What you have to do:
Everything in the records must be restated exactly, apart from the pictures.

Data to use:
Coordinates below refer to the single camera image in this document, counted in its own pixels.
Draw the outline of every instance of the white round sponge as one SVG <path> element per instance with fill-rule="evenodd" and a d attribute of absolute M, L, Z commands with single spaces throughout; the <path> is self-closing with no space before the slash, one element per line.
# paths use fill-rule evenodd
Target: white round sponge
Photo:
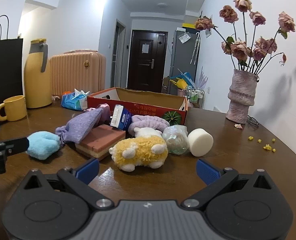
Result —
<path fill-rule="evenodd" d="M 198 128 L 188 135 L 189 150 L 192 155 L 200 157 L 210 151 L 214 138 L 204 129 Z"/>

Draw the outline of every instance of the thermos lid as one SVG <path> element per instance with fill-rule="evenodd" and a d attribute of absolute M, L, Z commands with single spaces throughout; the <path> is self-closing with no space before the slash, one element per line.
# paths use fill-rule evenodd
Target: thermos lid
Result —
<path fill-rule="evenodd" d="M 31 44 L 40 43 L 40 42 L 46 42 L 46 38 L 32 40 Z"/>

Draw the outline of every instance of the red cardboard box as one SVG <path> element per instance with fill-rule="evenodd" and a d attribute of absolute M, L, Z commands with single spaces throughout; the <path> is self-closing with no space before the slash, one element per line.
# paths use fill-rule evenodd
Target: red cardboard box
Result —
<path fill-rule="evenodd" d="M 161 118 L 169 111 L 176 111 L 181 115 L 181 125 L 184 125 L 188 111 L 185 97 L 123 88 L 109 88 L 88 96 L 88 107 L 97 107 L 100 104 L 108 104 L 111 115 L 115 105 L 123 105 L 133 115 Z"/>

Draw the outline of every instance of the yellow plush toy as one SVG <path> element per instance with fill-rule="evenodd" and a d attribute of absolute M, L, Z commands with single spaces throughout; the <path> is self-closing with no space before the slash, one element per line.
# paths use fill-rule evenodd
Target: yellow plush toy
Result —
<path fill-rule="evenodd" d="M 149 127 L 135 128 L 134 132 L 136 138 L 122 140 L 109 149 L 115 164 L 127 172 L 141 165 L 160 168 L 168 156 L 162 132 Z"/>

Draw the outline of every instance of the yellow mug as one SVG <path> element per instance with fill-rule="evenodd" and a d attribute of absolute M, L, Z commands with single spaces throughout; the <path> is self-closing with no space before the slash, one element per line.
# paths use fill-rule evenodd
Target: yellow mug
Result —
<path fill-rule="evenodd" d="M 0 104 L 0 110 L 4 107 L 6 116 L 0 115 L 0 121 L 17 121 L 27 115 L 24 96 L 15 96 L 8 98 Z"/>

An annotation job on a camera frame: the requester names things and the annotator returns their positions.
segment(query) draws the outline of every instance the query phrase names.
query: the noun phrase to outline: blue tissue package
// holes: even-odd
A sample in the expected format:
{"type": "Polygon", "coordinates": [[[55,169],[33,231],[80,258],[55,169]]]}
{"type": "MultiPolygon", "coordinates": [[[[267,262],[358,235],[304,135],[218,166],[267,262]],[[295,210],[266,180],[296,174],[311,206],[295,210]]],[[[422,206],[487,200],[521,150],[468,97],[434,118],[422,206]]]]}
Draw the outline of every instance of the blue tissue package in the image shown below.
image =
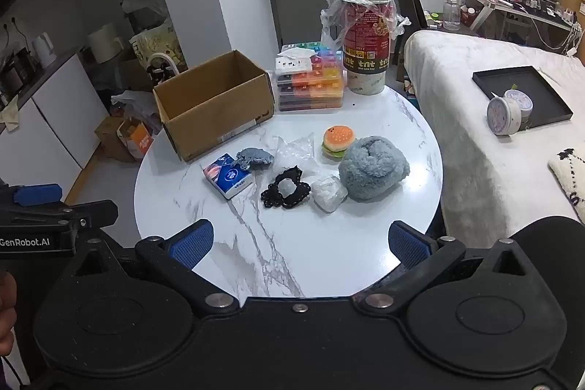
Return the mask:
{"type": "Polygon", "coordinates": [[[224,154],[203,170],[207,180],[228,200],[254,182],[250,172],[242,171],[239,165],[232,166],[232,163],[233,157],[224,154]]]}

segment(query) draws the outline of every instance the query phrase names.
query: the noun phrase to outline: small cardboard box
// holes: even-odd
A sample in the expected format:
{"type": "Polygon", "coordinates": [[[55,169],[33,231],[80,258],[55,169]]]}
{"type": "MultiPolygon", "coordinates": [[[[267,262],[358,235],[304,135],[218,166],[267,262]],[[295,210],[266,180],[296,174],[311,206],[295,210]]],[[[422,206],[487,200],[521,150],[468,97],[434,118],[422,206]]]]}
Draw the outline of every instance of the small cardboard box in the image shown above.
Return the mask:
{"type": "Polygon", "coordinates": [[[153,143],[146,126],[135,118],[129,118],[120,125],[118,137],[126,145],[130,154],[138,160],[144,159],[148,148],[153,143]]]}
{"type": "Polygon", "coordinates": [[[154,98],[185,161],[274,115],[268,74],[237,50],[159,84],[154,98]]]}
{"type": "Polygon", "coordinates": [[[95,130],[95,135],[102,143],[107,157],[121,162],[134,162],[134,157],[118,137],[118,128],[122,124],[124,124],[124,118],[107,116],[95,130]]]}

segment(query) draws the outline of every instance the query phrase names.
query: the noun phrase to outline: gray plush toy
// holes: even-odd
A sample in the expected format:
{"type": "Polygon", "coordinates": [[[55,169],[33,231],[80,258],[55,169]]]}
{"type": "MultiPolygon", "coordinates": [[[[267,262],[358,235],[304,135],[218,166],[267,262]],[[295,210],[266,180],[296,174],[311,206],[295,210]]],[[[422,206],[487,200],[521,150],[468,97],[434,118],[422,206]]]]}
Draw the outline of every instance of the gray plush toy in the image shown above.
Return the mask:
{"type": "Polygon", "coordinates": [[[410,174],[404,154],[386,138],[370,136],[355,141],[339,164],[339,178],[351,198],[369,200],[410,174]]]}
{"type": "Polygon", "coordinates": [[[238,152],[232,166],[239,164],[242,171],[247,171],[253,165],[272,164],[274,156],[264,149],[246,148],[238,152]]]}

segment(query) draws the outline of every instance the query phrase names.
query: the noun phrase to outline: white bedsheet
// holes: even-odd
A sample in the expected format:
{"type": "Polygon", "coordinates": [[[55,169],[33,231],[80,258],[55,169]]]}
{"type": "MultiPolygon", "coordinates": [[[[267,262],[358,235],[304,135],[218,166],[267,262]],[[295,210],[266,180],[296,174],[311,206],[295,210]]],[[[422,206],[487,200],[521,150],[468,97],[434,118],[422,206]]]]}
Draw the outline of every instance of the white bedsheet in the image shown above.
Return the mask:
{"type": "Polygon", "coordinates": [[[404,48],[420,109],[441,148],[448,233],[490,247],[537,219],[578,220],[547,162],[585,140],[585,68],[578,59],[512,43],[421,31],[404,48]],[[497,137],[473,72],[532,65],[573,111],[570,121],[497,137]]]}

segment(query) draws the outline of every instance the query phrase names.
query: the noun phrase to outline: human hand
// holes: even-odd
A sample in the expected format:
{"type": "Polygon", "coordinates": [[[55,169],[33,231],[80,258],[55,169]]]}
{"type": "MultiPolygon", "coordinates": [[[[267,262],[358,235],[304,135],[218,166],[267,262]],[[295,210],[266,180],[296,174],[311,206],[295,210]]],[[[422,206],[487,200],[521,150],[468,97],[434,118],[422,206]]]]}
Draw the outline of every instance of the human hand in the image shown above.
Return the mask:
{"type": "Polygon", "coordinates": [[[0,356],[7,356],[14,345],[11,329],[16,323],[16,281],[10,273],[0,279],[0,356]]]}

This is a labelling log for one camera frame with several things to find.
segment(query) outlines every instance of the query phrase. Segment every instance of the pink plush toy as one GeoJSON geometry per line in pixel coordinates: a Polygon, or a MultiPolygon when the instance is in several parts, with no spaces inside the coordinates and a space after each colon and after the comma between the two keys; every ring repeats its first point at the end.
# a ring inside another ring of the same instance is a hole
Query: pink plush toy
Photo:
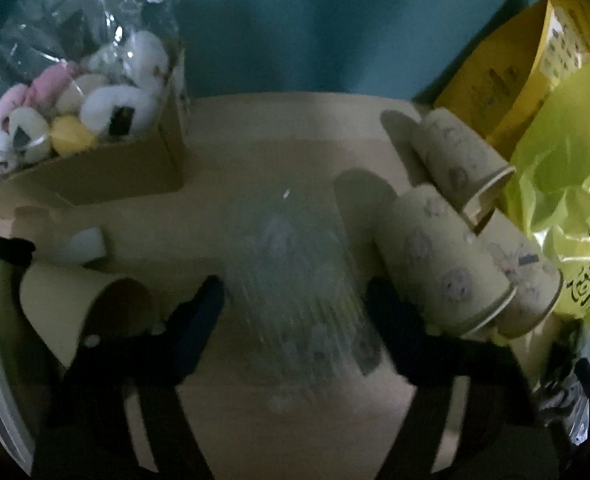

Result of the exercise:
Coordinates below refer to the single camera image in this document, counted in its own pixels.
Draw the outline of every instance of the white round sponge as one SVG <path> element per instance with fill-rule="evenodd" and a d attribute of absolute M, L, Z commands with single spaces throughout; the <path> is self-closing with no space before the slash, one element per line.
# paths use fill-rule evenodd
Target: white round sponge
Photo:
Result —
<path fill-rule="evenodd" d="M 198 128 L 188 135 L 189 150 L 192 155 L 200 157 L 210 151 L 214 138 L 204 129 Z"/>

Draw the outline of every instance of the thermos lid as one SVG <path> element per instance with fill-rule="evenodd" and a d attribute of absolute M, L, Z commands with single spaces throughout; the <path> is self-closing with no space before the slash, one element per line.
# paths use fill-rule evenodd
Target: thermos lid
Result —
<path fill-rule="evenodd" d="M 31 44 L 40 43 L 40 42 L 46 42 L 46 38 L 32 40 Z"/>

Draw the outline of every instance of the red cardboard box as one SVG <path> element per instance with fill-rule="evenodd" and a d attribute of absolute M, L, Z commands with single spaces throughout; the <path> is self-closing with no space before the slash, one element per line.
# paths use fill-rule evenodd
Target: red cardboard box
Result —
<path fill-rule="evenodd" d="M 161 118 L 169 111 L 176 111 L 181 115 L 181 125 L 184 125 L 188 111 L 185 97 L 123 88 L 109 88 L 88 96 L 88 107 L 97 107 L 100 104 L 108 104 L 111 115 L 115 105 L 123 105 L 133 115 Z"/>

Draw the outline of every instance of the yellow plush toy as one SVG <path> element per instance with fill-rule="evenodd" and a d attribute of absolute M, L, Z commands with single spaces throughout; the <path> is self-closing with no space before the slash, one element per line.
# paths use fill-rule evenodd
Target: yellow plush toy
Result —
<path fill-rule="evenodd" d="M 149 127 L 135 128 L 134 132 L 136 138 L 122 140 L 109 149 L 115 164 L 127 172 L 141 165 L 160 168 L 168 156 L 162 132 Z"/>

Draw the outline of every instance of the yellow mug as one SVG <path> element per instance with fill-rule="evenodd" and a d attribute of absolute M, L, Z commands with single spaces throughout; the <path> is self-closing with no space before the slash, one element per line.
# paths use fill-rule evenodd
Target: yellow mug
Result —
<path fill-rule="evenodd" d="M 0 104 L 0 110 L 4 107 L 6 116 L 0 115 L 0 121 L 17 121 L 27 115 L 24 96 L 15 96 L 8 98 Z"/>

An annotation job on a camera frame: the requester names things and the annotator returns their positions.
segment(query) draws the outline of every instance the query phrase names.
query: the noun phrase to outline: blue tissue package
// holes: even-odd
A sample in the expected format:
{"type": "Polygon", "coordinates": [[[55,169],[33,231],[80,258],[55,169]]]}
{"type": "MultiPolygon", "coordinates": [[[[267,262],[358,235],[304,135],[218,166],[267,262]],[[295,210],[266,180],[296,174],[311,206],[295,210]]],[[[422,206],[487,200],[521,150],[468,97],[434,118],[422,206]]]]}
Draw the outline of every instance of the blue tissue package in the image shown below.
image =
Return the mask:
{"type": "Polygon", "coordinates": [[[224,154],[203,170],[207,180],[228,200],[254,182],[250,172],[242,171],[239,165],[232,166],[232,163],[233,157],[224,154]]]}

segment(query) draws the outline of every instance the query phrase names.
query: the noun phrase to outline: small cardboard box
// holes: even-odd
A sample in the expected format:
{"type": "Polygon", "coordinates": [[[55,169],[33,231],[80,258],[55,169]]]}
{"type": "MultiPolygon", "coordinates": [[[[267,262],[358,235],[304,135],[218,166],[267,262]],[[295,210],[266,180],[296,174],[311,206],[295,210]]],[[[422,206],[487,200],[521,150],[468,97],[434,118],[422,206]]]]}
Draw the outline of every instance of the small cardboard box in the image shown above.
Return the mask:
{"type": "Polygon", "coordinates": [[[153,143],[146,126],[135,118],[129,118],[120,125],[118,137],[126,145],[130,154],[138,160],[144,159],[148,148],[153,143]]]}
{"type": "Polygon", "coordinates": [[[154,98],[185,161],[274,115],[268,74],[237,50],[159,84],[154,98]]]}
{"type": "Polygon", "coordinates": [[[95,130],[95,135],[102,143],[107,157],[121,162],[134,162],[134,157],[118,137],[118,128],[122,124],[124,124],[124,118],[107,116],[95,130]]]}

segment(query) draws the outline of every instance the query phrase names.
query: the noun phrase to outline: gray plush toy
// holes: even-odd
A sample in the expected format:
{"type": "Polygon", "coordinates": [[[55,169],[33,231],[80,258],[55,169]]]}
{"type": "MultiPolygon", "coordinates": [[[[267,262],[358,235],[304,135],[218,166],[267,262]],[[295,210],[266,180],[296,174],[311,206],[295,210]]],[[[422,206],[487,200],[521,150],[468,97],[434,118],[422,206]]]]}
Draw the outline of every instance of the gray plush toy in the image shown above.
Return the mask:
{"type": "Polygon", "coordinates": [[[410,174],[404,154],[386,138],[370,136],[355,141],[339,164],[339,178],[351,198],[369,200],[410,174]]]}
{"type": "Polygon", "coordinates": [[[238,152],[232,166],[239,164],[242,171],[247,171],[253,165],[272,164],[274,156],[264,149],[246,148],[238,152]]]}

segment(query) draws the outline of every instance the query phrase names.
query: the noun phrase to outline: white bedsheet
// holes: even-odd
A sample in the expected format:
{"type": "Polygon", "coordinates": [[[55,169],[33,231],[80,258],[55,169]]]}
{"type": "MultiPolygon", "coordinates": [[[[267,262],[358,235],[304,135],[218,166],[267,262]],[[295,210],[266,180],[296,174],[311,206],[295,210]]],[[[422,206],[487,200],[521,150],[468,97],[434,118],[422,206]]]]}
Draw the outline of every instance of the white bedsheet in the image shown above.
Return the mask:
{"type": "Polygon", "coordinates": [[[404,48],[420,109],[441,148],[448,233],[490,247],[537,219],[578,220],[547,162],[585,140],[585,68],[578,59],[512,43],[421,31],[404,48]],[[497,137],[473,72],[532,65],[573,111],[570,121],[497,137]]]}

segment(query) draws the outline of every instance the query phrase names.
query: the noun phrase to outline: human hand
// holes: even-odd
A sample in the expected format:
{"type": "Polygon", "coordinates": [[[55,169],[33,231],[80,258],[55,169]]]}
{"type": "MultiPolygon", "coordinates": [[[[267,262],[358,235],[304,135],[218,166],[267,262]],[[295,210],[266,180],[296,174],[311,206],[295,210]]],[[[422,206],[487,200],[521,150],[468,97],[434,118],[422,206]]]]}
Draw the outline of every instance of the human hand in the image shown above.
Return the mask:
{"type": "Polygon", "coordinates": [[[0,356],[7,356],[14,345],[11,329],[16,323],[16,281],[10,273],[0,279],[0,356]]]}

This is a labelling log for one camera frame with several things to find.
segment(query) outlines every instance of the query phrase. Segment every instance of the pink plush toy as one GeoJSON geometry per line in pixel coordinates: a Polygon, or a MultiPolygon when the instance is in several parts, with no spaces inside the coordinates and a space after each colon and after the comma between the two keys; every ring repeats its first point at the end.
# a ring inside another ring of the same instance is a hole
Query: pink plush toy
Photo:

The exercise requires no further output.